> **Aim of the task**
Restate the data below word for word. Skip any images it contains.

─── Dataset content

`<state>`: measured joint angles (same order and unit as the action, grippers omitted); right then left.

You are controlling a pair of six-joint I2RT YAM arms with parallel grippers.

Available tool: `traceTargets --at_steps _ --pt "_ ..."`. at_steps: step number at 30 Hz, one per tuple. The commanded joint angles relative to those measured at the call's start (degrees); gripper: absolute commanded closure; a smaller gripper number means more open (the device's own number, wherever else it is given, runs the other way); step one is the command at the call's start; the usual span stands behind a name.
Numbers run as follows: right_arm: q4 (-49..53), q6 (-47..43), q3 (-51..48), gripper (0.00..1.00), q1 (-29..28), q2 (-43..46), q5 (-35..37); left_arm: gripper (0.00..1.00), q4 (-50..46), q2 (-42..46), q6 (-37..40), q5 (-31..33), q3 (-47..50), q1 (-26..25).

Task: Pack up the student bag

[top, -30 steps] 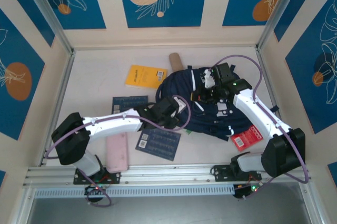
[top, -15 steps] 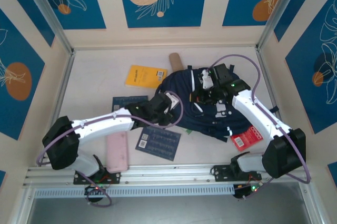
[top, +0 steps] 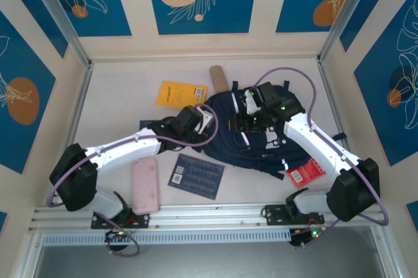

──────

> **Result for this exercise**
`<state>`: measured joint angles (same order and unit as the action, grippers omitted); right then left.

You are controlling a pair of six-joint I2RT YAM arms with parallel grippers.

Available tool: `traceTargets --at_steps _ --pt "_ ..."`. at_steps: step number at 30 Hz, one per tuple. The commanded joint angles relative to those measured at the call's start (degrees); gripper: absolute commanded closure; a smaller gripper number means more open (the device's own number, wherever else it is given, runs the other way); step one is the command at the call's start; the usual span stands behind a name.
Numbers run as follows: right_arm: q4 (-49..53), q6 (-47..43), q3 (-51..48), gripper (0.00..1.00), q1 (-29..28), q2 (-43..46), q5 (-35..37); left_arm: gripper (0.00..1.00), q4 (-50..46), q2 (-42..46), q6 (-37..40), q5 (-31..33), q3 (-47..50), q1 (-26..25).

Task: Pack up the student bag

[top, -30 steps] 
[top, -15 steps] 
[top, +0 steps] 

There is no additional output for this exercise.